**DIRECTIONS FOR THIS TASK:** Look below for the line holding "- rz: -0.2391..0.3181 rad" and the line holding "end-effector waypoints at". Transcribe exactly those lines and all lines between them, nothing more.

**DATA SUPPLIED:**
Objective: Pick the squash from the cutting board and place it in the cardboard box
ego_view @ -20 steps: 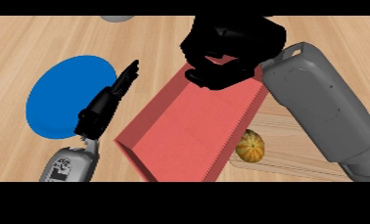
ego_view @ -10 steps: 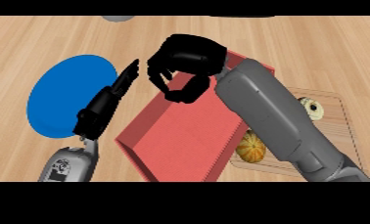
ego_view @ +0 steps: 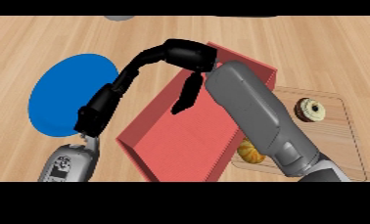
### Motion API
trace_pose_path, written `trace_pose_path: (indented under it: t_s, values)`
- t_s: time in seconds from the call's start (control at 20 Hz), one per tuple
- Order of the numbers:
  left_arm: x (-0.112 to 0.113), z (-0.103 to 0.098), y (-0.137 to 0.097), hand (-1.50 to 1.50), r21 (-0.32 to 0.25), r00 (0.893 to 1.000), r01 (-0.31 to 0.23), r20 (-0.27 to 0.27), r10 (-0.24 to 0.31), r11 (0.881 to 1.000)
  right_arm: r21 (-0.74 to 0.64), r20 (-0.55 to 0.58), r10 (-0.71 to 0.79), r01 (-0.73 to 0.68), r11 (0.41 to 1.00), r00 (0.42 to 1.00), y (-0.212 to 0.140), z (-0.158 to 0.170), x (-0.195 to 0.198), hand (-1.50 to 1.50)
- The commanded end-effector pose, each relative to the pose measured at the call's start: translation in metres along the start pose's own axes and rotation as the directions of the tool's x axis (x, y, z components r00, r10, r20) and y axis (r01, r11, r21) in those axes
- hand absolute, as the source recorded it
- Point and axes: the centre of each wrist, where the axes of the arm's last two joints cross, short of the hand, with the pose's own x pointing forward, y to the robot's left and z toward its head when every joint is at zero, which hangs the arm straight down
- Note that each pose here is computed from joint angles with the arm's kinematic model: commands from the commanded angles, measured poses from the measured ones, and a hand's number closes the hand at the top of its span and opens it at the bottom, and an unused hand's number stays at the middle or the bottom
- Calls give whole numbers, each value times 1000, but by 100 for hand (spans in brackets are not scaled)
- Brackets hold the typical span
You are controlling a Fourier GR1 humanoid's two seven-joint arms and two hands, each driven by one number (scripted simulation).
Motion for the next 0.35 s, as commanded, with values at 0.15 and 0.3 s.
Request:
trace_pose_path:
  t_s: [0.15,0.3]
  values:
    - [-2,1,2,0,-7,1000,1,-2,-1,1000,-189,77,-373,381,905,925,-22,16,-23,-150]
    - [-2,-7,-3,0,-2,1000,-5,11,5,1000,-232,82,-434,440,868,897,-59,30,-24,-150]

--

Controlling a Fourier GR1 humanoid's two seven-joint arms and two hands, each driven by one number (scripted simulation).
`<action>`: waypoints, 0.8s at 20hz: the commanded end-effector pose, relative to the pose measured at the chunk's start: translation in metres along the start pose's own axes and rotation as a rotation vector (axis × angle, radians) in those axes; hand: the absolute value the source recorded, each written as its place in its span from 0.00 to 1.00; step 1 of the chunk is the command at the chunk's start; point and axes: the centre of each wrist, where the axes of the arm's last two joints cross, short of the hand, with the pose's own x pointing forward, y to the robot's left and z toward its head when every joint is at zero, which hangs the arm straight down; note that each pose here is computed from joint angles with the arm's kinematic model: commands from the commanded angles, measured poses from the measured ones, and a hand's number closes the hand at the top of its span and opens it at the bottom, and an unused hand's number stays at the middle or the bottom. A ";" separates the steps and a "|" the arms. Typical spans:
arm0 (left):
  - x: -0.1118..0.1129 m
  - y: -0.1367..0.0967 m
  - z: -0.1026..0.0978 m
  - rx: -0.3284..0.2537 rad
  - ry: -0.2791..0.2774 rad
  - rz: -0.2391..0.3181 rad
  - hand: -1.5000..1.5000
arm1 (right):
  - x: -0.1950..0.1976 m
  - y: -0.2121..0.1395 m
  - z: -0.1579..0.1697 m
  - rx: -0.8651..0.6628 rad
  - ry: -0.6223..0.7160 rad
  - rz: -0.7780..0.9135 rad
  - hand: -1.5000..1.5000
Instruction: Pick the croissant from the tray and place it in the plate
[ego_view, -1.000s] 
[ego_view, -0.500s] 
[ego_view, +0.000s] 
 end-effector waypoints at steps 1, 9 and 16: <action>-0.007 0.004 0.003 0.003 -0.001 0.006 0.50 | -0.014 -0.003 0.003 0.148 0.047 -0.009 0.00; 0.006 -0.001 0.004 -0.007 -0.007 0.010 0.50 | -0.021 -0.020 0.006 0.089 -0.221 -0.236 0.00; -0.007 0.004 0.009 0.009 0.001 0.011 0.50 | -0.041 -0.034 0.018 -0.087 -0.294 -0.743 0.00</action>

**RESULT OF THE EXERCISE:**
  - rz: -0.2391..0.3181 rad
  - hand: -1.5000..1.5000
arm1 (right):
  - x: -0.1950..0.1976 m
  - y: -0.2121..0.1395 m
  - z: -0.1579..0.1697 m
  - rx: -0.8651..0.6628 rad
  - ry: -0.6223..0.7160 rad
  - rz: -0.7780..0.9135 rad
  - hand: -1.5000..1.5000
Instruction: Pick the croissant from the tray and place it in the plate
[ego_view, -1.000s] 
[ego_view, -0.500s] 
[ego_view, +0.000s] 
 end-effector waypoints at steps 1, 9 and 16: <action>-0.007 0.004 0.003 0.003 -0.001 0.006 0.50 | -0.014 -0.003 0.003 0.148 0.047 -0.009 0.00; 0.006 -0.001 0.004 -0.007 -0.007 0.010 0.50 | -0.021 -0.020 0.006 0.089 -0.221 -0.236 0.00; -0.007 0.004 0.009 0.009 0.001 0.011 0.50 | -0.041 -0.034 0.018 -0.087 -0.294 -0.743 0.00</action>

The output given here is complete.